What is being asked — The required result is each line of the entries below containing the string "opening".

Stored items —
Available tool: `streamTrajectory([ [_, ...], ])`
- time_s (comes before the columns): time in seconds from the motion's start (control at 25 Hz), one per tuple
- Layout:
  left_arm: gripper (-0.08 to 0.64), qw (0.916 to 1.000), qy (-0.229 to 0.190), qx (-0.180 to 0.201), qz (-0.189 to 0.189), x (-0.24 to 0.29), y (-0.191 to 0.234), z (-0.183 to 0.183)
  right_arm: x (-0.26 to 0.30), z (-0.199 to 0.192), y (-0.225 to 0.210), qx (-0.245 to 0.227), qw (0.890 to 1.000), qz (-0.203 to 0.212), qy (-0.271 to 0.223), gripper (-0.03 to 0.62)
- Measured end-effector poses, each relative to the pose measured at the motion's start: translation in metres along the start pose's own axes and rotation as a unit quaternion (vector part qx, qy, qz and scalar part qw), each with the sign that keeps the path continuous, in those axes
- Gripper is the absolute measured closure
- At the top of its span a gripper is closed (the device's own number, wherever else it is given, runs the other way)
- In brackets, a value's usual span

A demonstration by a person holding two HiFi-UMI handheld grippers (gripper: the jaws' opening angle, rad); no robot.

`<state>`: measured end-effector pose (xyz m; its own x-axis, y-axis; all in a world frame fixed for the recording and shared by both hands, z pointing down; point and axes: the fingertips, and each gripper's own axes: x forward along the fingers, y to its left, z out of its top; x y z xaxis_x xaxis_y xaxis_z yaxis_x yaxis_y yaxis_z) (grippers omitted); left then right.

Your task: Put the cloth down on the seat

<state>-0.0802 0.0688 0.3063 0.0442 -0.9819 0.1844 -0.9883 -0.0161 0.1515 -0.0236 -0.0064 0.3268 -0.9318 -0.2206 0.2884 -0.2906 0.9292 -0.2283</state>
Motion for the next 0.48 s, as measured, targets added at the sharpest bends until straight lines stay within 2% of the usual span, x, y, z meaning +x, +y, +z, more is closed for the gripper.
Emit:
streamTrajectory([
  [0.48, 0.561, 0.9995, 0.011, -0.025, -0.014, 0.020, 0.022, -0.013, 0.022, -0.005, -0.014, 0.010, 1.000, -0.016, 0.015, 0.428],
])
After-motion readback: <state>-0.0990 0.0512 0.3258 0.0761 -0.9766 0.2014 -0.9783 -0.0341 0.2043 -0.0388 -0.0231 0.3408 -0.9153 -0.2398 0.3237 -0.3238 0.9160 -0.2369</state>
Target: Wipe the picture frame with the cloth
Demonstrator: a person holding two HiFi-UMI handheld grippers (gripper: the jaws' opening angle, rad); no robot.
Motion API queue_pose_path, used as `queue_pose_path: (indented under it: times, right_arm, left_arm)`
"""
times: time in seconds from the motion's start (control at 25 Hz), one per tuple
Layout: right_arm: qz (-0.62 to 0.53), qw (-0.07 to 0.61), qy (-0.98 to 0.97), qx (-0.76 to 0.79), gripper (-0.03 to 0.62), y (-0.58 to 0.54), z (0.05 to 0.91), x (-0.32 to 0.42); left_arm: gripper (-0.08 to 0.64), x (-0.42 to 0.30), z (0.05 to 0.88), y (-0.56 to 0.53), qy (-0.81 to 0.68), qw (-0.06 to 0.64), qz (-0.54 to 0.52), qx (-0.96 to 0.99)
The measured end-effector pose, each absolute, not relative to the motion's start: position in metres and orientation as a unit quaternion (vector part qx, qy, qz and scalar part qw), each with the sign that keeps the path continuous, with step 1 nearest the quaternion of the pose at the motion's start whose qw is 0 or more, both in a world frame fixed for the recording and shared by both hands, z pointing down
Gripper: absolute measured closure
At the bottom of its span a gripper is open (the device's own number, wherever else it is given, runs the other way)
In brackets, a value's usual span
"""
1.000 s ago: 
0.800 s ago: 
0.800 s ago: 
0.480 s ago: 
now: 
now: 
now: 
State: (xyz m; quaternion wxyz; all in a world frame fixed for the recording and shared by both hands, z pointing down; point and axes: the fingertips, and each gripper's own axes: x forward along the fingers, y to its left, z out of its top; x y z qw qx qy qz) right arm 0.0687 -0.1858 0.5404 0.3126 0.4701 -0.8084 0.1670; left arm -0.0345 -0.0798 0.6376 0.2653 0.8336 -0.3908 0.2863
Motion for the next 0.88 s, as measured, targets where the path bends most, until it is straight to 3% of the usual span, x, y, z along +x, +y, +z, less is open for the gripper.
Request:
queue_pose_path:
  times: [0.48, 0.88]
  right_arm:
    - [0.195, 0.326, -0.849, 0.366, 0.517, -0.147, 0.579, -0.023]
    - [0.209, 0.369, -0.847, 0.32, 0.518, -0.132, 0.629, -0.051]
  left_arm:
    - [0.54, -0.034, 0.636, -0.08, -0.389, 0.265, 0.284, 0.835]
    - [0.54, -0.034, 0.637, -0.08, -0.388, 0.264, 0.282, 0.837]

Exercise solution —
A demonstration by a person holding two HiFi-UMI handheld grippers (gripper: the jaws' opening angle, rad); no robot.
Demonstrator: a person holding two HiFi-UMI handheld grippers (gripper: the jaws' opening angle, rad); no robot.

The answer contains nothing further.